Imagine, just for a moment, you were a computer. Take a look at the following sentence and try to work out where and how you should hyperlink the text.
He said “You should visit http://example.com/!”
Obvious, isn’t it? Except, of course, it’s not really that simple. There could well be a file named “!” on the webserver. Infact, there could be file named “!”” on there.
And yet, to my tastes, it looks so ugly to write something like:
Visit my blog (http://example.com/blog )
The space before the closing parenthesis looks misplaced to me. Without it though, how are we to accurately say whether it is genuinely part of the URL or not?
This isn’t purely a theoretical problem, I’ve noticed some text parsers getting rather confused with trailing punctuation.
That’s the Unicode character for an ending double quotation mark, AKA ”. A URL parser saw it and believed it to be a genuine part of the link.

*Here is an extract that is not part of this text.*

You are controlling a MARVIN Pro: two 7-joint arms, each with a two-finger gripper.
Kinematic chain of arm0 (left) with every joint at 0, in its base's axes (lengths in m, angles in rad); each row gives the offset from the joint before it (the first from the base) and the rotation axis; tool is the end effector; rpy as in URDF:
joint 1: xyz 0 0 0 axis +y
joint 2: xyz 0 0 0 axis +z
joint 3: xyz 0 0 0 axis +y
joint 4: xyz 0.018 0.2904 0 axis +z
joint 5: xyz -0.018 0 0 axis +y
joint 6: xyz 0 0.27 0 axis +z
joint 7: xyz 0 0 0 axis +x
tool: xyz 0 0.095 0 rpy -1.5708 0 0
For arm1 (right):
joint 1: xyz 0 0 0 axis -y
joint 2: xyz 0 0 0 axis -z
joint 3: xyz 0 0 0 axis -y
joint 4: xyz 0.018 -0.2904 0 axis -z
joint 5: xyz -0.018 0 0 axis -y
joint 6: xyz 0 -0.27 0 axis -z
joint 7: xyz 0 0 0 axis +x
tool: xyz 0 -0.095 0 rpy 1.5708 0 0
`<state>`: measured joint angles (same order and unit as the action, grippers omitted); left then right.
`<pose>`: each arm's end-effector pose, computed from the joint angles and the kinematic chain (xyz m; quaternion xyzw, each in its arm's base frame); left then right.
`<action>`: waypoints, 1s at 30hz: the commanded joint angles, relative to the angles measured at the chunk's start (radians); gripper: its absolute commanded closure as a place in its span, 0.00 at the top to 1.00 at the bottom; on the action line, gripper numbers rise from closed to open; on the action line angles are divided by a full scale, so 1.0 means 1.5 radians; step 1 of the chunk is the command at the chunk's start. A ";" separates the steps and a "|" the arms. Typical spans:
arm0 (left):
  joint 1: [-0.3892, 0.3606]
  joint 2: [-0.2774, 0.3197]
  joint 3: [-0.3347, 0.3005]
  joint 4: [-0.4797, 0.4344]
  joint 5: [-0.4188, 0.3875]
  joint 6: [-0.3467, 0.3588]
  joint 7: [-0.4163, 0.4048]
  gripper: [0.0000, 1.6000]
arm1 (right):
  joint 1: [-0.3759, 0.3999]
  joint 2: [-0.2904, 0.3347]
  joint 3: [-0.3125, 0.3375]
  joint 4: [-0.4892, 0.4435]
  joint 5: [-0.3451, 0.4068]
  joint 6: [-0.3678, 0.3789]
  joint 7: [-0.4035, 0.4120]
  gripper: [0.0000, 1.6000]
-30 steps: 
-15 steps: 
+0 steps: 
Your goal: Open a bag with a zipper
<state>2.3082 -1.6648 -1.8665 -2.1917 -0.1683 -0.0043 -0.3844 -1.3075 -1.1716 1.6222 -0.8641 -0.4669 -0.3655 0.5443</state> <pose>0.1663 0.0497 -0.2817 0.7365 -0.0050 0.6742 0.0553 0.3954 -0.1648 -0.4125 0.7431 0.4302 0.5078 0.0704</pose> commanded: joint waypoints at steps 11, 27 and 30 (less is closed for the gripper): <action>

I don’t think it’s entirely fair to blame this on a programming error. Yes, the programmer could look for matching and opposite symbols, but how does one go about performing the semantic processing needed to understand which characters are superfluous?
Consider these limited examples.
- I love example.com/! – the “!” should not be part of the link.
- example.com/#!something – the hashbang is an abomination, but a perfectly valid link.
- Visit “example.com/” –
- Is your domain example.com/? – The extra “?” may not do any harm, but does it mangle our semantic understanding to see it linked? Does it look ugly if we write “.com ?”?
- Click on example.com/My%20Blog – the ” ” can be escaped as “%20“, should we therefore examine all whitespaces after an obvious URL?
Four years ago, I was talking about how we should interpret hashtag validity. This is a similar, but trickier, problem. Should parsers get better? Should servers be more forgiving before serving an error? Or should humans work around the limitations of our digital servants and alter our established patterns of communication?